▸ WORK REQUEST: Would you retype exactly the lines below, starting with the one that has "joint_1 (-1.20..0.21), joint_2" and going on through the one that has "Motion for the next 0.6", with no pictures and nothing else?

▸ RECORDS FOR PROCESSING:
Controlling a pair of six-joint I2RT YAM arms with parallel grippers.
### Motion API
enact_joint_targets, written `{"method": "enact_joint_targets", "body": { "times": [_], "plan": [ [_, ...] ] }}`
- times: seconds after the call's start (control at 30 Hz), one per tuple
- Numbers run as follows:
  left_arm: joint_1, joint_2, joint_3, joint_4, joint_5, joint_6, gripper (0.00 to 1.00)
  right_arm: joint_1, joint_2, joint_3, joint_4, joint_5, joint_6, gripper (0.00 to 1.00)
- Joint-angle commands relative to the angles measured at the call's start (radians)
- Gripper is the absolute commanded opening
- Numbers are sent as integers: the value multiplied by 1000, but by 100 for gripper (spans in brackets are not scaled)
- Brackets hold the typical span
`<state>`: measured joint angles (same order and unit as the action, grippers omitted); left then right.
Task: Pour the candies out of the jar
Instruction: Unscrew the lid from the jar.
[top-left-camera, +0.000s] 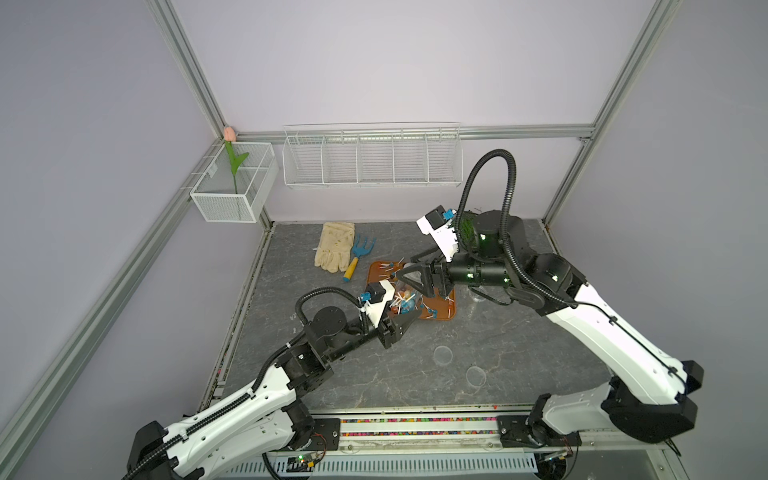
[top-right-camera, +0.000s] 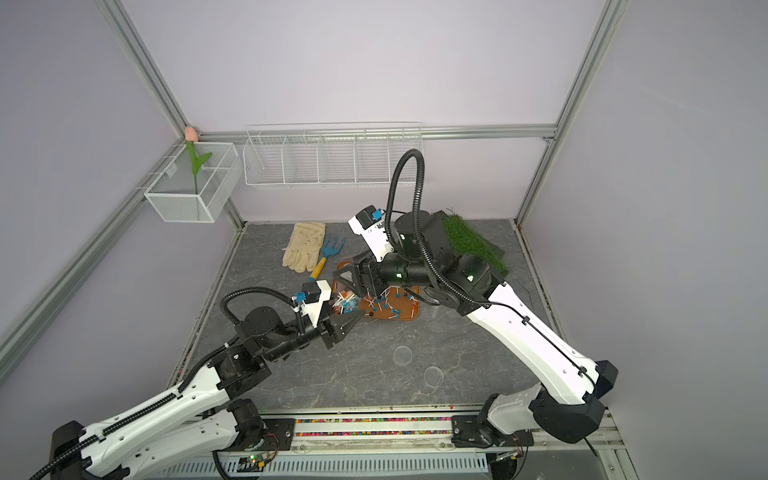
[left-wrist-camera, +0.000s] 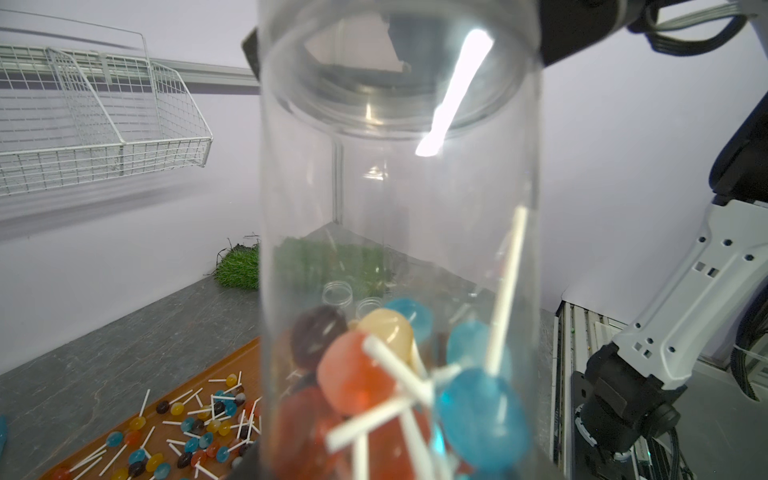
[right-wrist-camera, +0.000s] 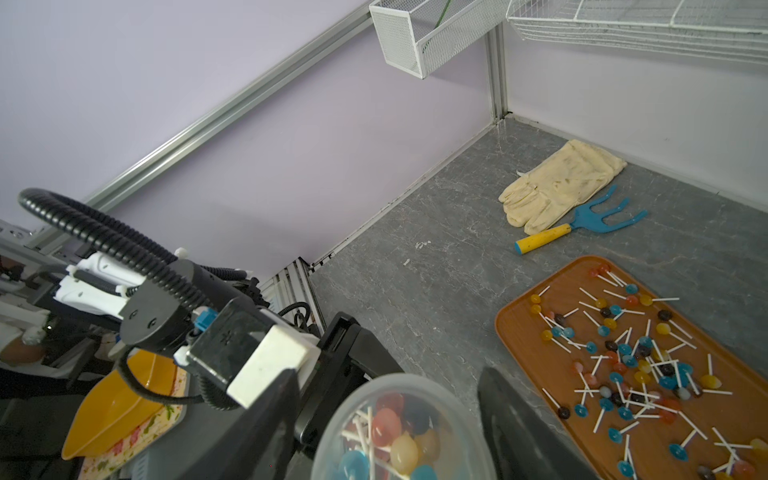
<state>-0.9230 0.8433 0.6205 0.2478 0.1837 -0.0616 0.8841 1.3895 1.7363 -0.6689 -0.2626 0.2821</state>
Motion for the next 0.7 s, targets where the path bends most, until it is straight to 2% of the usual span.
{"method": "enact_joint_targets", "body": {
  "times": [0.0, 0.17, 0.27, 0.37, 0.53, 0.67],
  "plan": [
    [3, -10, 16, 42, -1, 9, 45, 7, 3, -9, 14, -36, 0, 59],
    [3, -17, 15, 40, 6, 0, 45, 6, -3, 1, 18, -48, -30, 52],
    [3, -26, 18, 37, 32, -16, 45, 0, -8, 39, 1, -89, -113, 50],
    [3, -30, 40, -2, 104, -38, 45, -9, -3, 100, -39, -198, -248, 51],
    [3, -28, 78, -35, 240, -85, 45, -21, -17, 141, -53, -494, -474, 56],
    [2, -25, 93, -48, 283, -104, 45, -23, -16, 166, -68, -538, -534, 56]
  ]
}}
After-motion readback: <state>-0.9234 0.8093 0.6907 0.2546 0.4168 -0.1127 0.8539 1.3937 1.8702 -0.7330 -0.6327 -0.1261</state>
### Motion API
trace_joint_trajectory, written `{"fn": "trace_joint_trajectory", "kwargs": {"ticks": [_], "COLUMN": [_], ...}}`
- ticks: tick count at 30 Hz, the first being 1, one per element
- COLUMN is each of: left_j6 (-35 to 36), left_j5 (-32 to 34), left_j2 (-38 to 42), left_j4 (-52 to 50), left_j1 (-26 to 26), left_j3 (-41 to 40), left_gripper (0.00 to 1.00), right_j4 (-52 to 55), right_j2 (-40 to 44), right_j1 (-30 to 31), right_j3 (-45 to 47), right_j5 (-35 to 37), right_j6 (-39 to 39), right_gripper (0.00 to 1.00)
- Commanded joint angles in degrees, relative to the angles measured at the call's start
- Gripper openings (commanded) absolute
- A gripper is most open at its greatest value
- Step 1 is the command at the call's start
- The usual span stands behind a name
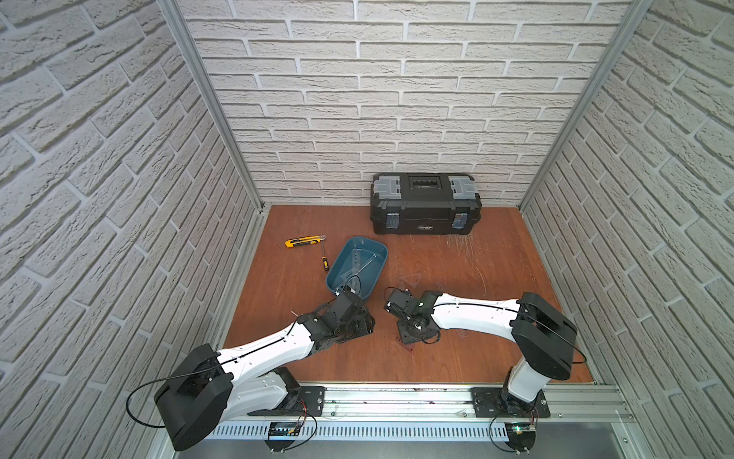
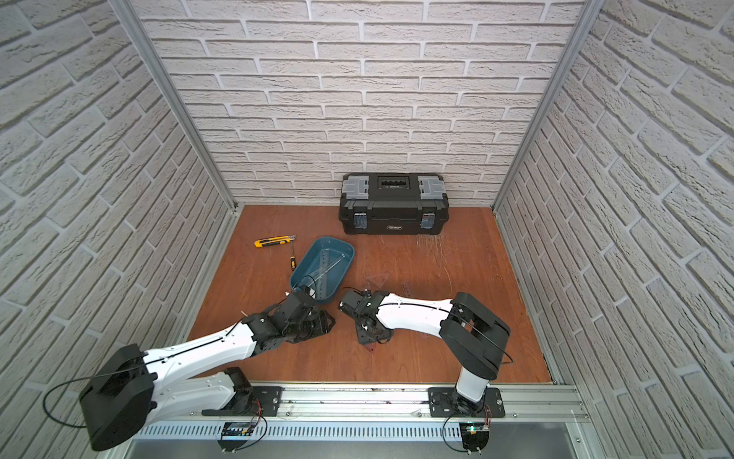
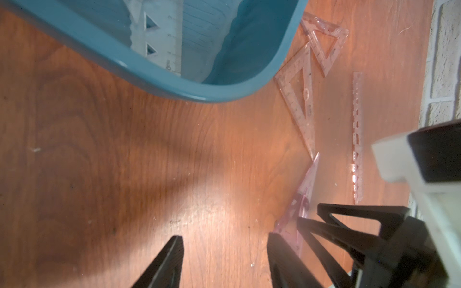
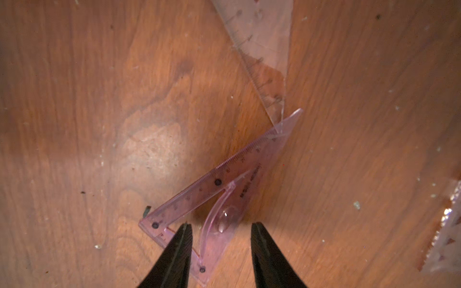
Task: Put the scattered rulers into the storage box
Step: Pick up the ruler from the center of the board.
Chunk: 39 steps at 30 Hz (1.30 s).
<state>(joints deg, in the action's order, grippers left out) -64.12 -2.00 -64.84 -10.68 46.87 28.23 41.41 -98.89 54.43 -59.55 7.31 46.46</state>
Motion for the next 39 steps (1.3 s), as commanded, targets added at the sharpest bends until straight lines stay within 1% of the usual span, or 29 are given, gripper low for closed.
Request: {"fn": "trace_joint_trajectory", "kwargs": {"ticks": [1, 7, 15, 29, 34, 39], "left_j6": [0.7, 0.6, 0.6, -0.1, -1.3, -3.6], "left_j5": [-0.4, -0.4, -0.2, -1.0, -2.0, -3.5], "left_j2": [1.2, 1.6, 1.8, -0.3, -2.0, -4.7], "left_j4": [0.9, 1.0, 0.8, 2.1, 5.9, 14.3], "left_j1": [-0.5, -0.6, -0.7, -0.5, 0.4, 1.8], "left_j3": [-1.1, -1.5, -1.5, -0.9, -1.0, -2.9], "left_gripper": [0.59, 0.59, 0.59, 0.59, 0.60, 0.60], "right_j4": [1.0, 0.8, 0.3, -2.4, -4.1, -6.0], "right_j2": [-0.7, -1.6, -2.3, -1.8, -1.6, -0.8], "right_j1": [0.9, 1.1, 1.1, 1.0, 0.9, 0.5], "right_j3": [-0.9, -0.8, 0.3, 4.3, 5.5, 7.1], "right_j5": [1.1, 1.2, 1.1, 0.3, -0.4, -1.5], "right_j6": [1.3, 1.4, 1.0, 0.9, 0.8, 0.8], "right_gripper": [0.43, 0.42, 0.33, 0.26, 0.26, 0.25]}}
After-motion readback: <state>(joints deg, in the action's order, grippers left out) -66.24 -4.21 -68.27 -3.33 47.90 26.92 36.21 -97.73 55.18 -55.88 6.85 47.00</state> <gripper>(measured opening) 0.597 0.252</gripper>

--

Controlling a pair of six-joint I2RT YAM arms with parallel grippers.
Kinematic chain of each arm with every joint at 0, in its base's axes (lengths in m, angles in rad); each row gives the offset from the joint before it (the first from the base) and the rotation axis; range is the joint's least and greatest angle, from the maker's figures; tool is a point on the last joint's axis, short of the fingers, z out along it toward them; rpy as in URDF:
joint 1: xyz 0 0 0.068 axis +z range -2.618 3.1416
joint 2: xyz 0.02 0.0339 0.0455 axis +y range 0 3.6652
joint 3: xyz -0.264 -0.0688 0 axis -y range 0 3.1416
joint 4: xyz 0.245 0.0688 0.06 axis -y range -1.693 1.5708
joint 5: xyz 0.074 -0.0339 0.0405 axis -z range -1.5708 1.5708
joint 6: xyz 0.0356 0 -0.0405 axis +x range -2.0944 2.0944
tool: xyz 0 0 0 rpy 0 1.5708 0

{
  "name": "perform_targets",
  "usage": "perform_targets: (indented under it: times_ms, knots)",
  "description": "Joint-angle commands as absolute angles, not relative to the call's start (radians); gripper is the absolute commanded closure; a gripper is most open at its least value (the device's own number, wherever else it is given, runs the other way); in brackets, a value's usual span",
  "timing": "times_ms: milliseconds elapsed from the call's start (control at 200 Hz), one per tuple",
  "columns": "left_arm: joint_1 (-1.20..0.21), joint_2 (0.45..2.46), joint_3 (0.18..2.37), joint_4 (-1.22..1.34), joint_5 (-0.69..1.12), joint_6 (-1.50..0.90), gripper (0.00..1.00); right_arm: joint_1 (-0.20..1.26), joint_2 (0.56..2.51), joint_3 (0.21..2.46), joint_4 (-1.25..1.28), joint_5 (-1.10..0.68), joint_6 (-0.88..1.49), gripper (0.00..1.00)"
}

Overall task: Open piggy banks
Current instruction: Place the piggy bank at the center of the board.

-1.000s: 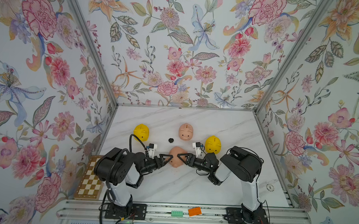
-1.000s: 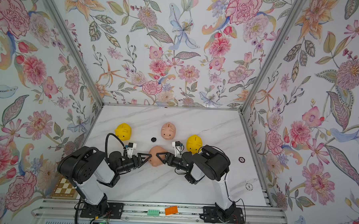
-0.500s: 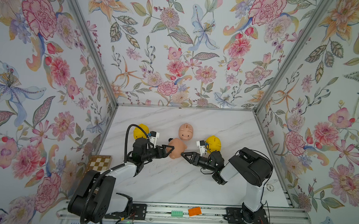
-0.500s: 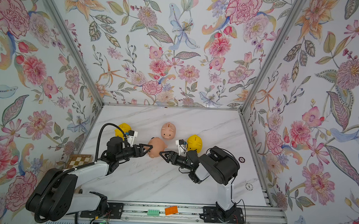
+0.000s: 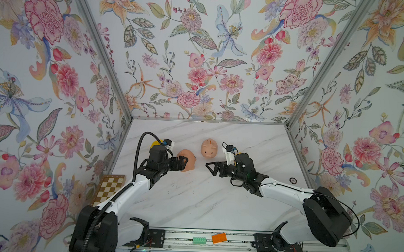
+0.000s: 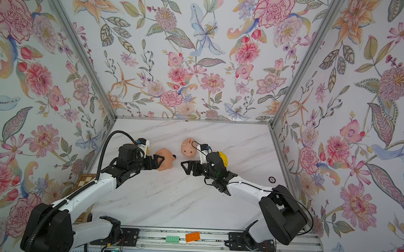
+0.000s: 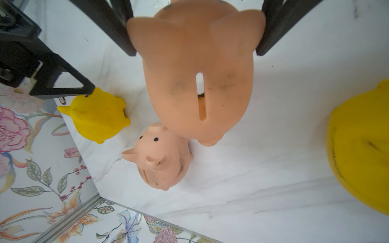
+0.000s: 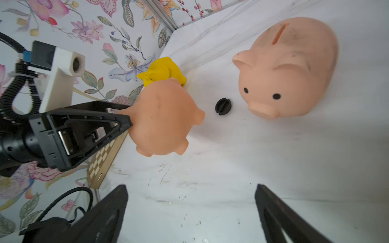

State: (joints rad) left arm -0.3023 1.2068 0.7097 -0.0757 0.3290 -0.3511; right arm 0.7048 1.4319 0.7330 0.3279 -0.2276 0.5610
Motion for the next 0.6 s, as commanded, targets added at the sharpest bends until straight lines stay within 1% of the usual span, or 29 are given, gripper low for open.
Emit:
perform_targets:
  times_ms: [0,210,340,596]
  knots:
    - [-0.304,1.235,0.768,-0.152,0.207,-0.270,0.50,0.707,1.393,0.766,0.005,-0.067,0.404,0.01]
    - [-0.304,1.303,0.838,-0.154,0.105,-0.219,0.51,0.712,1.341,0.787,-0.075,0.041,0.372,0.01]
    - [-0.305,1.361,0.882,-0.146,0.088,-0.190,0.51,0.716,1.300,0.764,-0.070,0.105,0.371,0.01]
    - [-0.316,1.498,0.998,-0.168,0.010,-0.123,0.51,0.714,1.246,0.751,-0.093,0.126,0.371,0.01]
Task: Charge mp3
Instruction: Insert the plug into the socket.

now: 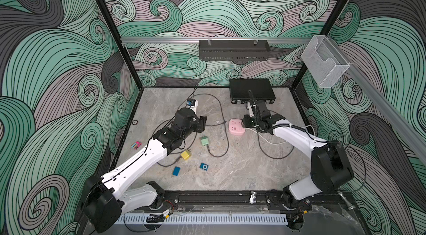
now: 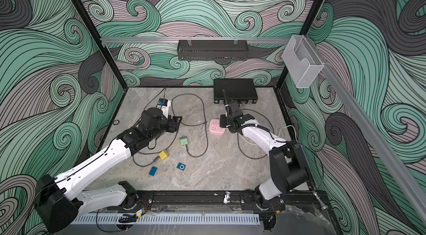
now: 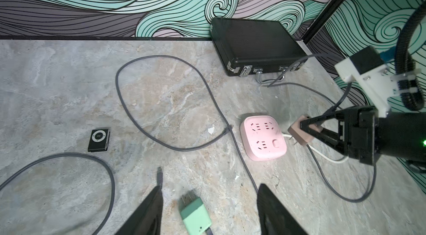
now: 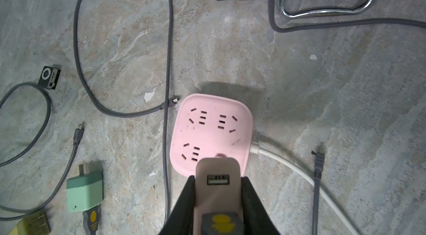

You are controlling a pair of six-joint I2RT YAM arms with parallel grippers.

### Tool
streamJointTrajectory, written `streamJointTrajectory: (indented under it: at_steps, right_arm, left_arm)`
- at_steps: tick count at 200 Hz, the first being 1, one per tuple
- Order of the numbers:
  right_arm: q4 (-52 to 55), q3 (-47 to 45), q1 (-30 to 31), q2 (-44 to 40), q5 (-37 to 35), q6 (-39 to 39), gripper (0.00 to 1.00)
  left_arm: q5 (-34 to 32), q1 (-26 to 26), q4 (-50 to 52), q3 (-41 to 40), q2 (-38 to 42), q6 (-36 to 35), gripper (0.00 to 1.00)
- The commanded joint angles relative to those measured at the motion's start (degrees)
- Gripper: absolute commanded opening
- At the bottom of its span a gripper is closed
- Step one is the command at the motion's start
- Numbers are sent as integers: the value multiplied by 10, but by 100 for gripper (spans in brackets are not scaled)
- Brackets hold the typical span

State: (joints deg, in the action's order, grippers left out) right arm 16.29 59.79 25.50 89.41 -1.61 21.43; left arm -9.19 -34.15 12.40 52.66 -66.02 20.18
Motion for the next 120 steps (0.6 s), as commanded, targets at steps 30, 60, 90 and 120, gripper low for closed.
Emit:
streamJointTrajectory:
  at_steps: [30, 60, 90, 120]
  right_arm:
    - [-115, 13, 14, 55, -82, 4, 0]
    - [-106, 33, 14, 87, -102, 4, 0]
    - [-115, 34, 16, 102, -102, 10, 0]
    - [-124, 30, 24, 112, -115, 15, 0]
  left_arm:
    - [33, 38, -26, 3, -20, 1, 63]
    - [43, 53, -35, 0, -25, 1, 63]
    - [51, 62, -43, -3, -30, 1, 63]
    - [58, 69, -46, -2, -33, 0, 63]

▸ EXERCISE OUTPUT:
  "columns": "left_arm: joint_1 (-1.20..0.21), joint_2 (0.45..2.46), joint_3 (0.18..2.37), joint_4 (-1.22..1.34), joint_5 (-0.69..1.12), joint_6 (-1.50..0.90), gripper (0.00..1.00); right_arm: joint_1 (-0.20..1.26), joint_2 (0.56..2.51), joint_3 (0.21..2.46), joint_4 (-1.25..1.28), joint_5 (-1.10..0.68), joint_6 (-0.88..1.49), gripper (0.00..1.00)"
}

Overall task: Open piggy banks
Current instruction: Place the piggy bank at the center of the board.

-1.000s: 
-1.000s: 
-0.500s: 
-0.500s: 
+0.000s: 
+0.000s: 
+0.000s: 
+0.000s: 

State: (joints rad) left arm -0.3023 1.2068 0.7097 -0.0757 0.3290 -0.3511; right arm 0.7048 1.4319 0.7330 0.3279 -0.2276 0.5610
Motion for the next 0.6 s, as commanded, targets added at the sharpest bends until straight lines stay within 1% of the usual span, or 29 are given, gripper low for open.

Nothing else remains for the exercise.